二九、西體中用的「國學大師」

    ──王國維

    二九、西體中用的「國學大師」 - 图1

    王國維給後世留下了「國學大師」和保守派的形象,其實卻是正宗的老新黨1。他最大的恐懼就是:西方拒絕向中國出口書籍,這樣中國就萬劫不復了。晚清學術爆炸源於西學的引進和考古材料的發現,王國維在這兩方面都是急先鋒。國故之所以熱,就是因為有了西洋的新方法,卻莫名其妙地變成了反西方的符號。當然,這種符號的使用者通常對西學和國學同樣一竅不通。

    王國維的傳統教育到秀才為止,真正的教育始於留學日本,這是老新黨的共同特點。他一開始就從德國古典哲學和西洋美學入手,大有截斷眾流的氣概,即使講到保守政治,也是從私有財產和正統君主神聖不可侵犯立論2,彷彿出自佛朗哥和俾斯麥之口。黃季剛(黃侃,1886-1935,語言文字學家)的傳統教育比他強得多,而且後半生的方法論仍然源於孔門經師,反倒留下了革命分子的形象。經師有一個特點,就是非常喜歡公有制。

    布爾什維克革命是一塊很好的試金石,把兩種非常不同的保守主義分開。

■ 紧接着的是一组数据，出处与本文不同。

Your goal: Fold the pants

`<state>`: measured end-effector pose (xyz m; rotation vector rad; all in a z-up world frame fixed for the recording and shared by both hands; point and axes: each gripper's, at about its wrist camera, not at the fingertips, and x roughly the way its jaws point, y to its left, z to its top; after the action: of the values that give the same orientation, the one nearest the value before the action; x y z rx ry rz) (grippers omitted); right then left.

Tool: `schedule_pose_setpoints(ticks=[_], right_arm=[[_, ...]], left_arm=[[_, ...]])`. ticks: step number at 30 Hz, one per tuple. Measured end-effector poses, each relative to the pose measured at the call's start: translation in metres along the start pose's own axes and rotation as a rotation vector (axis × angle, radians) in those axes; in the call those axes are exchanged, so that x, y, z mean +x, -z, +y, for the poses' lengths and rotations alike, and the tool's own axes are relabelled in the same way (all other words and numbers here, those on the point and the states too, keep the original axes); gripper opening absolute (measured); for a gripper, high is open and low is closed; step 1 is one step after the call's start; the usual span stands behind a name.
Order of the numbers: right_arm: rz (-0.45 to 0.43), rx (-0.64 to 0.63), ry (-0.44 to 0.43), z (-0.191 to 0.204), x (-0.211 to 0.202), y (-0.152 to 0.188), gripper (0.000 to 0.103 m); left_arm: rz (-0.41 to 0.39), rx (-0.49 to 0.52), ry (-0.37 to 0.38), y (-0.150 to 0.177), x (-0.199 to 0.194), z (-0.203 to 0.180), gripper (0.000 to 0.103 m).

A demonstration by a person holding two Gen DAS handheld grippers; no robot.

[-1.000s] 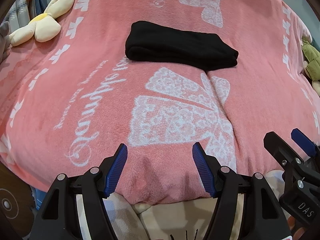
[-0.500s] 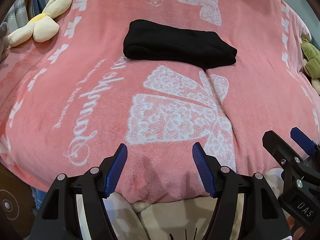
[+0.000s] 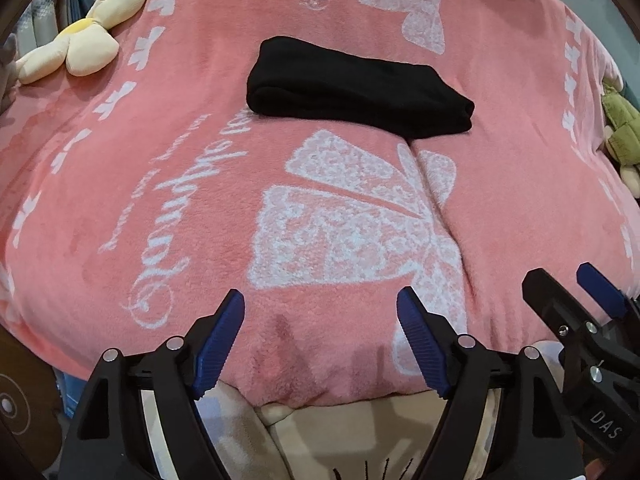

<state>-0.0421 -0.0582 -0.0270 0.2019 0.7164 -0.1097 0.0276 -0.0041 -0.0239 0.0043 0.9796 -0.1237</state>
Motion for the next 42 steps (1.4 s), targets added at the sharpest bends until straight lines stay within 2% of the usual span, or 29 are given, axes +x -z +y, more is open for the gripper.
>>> schedule_pose_setpoints(ticks=[14,42], right_arm=[[0.001,0.001,-0.002,-0.0018,0.0002,0.0013,0.088],[0.001,0.006,0.001,-0.0013,-0.0004,0.0028,0.088]], left_arm=[[-0.048,0.031,-0.024,0.0,-0.0065,-0.0036,0.076],[-0.04,0.032,-0.053,0.0009,-0.0058,-0.0048,0.076]])
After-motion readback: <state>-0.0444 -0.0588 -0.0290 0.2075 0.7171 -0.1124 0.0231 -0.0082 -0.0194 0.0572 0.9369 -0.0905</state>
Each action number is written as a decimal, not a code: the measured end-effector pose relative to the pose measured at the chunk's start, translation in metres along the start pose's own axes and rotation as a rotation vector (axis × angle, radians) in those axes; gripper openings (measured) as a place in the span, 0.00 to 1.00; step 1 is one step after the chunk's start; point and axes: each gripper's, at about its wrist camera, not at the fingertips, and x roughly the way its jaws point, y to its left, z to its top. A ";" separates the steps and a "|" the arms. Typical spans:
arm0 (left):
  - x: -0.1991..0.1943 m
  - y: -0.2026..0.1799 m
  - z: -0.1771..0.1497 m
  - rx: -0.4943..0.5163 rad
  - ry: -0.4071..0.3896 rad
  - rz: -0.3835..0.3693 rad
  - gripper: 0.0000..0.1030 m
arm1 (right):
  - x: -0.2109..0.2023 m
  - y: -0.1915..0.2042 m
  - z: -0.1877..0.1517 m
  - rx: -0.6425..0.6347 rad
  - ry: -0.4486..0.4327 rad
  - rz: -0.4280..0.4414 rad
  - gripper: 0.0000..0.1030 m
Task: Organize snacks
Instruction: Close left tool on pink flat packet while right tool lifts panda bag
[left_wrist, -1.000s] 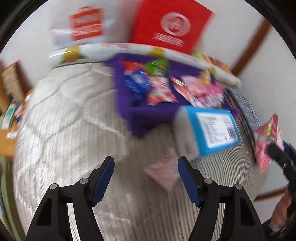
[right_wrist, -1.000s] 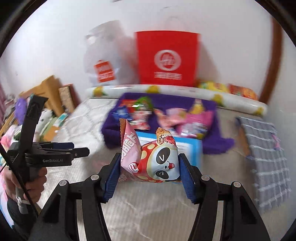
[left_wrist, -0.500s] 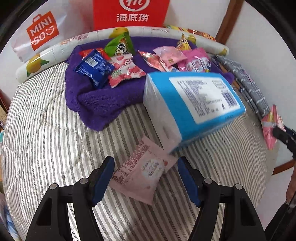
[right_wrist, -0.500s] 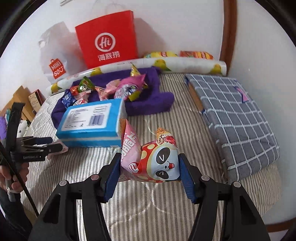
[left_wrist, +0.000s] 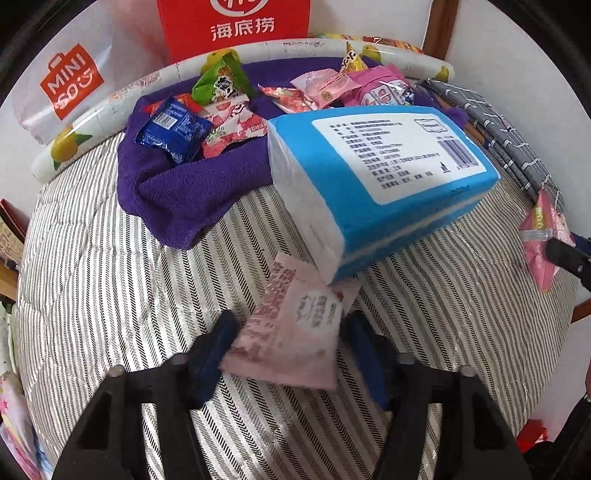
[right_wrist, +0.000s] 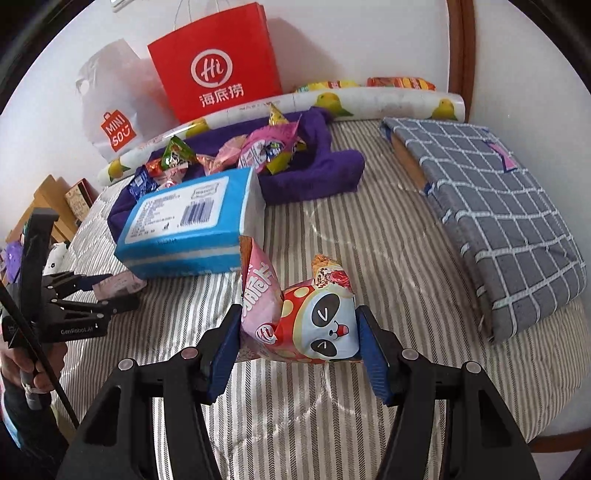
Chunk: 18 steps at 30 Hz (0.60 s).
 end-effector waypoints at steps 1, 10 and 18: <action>-0.001 0.000 -0.001 -0.004 -0.001 -0.001 0.47 | 0.001 0.000 -0.001 0.000 0.004 0.000 0.58; -0.013 -0.001 -0.017 -0.055 -0.023 0.005 0.46 | 0.008 0.001 -0.012 0.004 0.031 0.002 0.58; -0.017 0.001 -0.024 -0.083 -0.029 0.003 0.46 | 0.014 0.007 -0.018 -0.011 0.046 0.003 0.58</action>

王國維從來沒有什麼掙錢的能力,卻令人驚訝地運用經濟學論據。他的理由是:財產總得有人管理。公有制只會將業主的權力交給官僚,後者只會更糟3。不用說康有為和一九二○年死於桂系軍閥之手的國民黨文宣家朱執信,即使推崇蘇聯模式的經濟學家、曾與哈耶克進行論戰的蘭格,在三十年代都不這麼認為。王國維非常關注歐洲的時事新聞,說話就像一九一八年的德國中央黨人──天主教中央黨是德國最主要的保守主義政黨──覺得姑息革命必定是威爾遜顛覆全歐君主制的密謀。相形之下,儒家保守主義者的歐洲訊息就很不靈通。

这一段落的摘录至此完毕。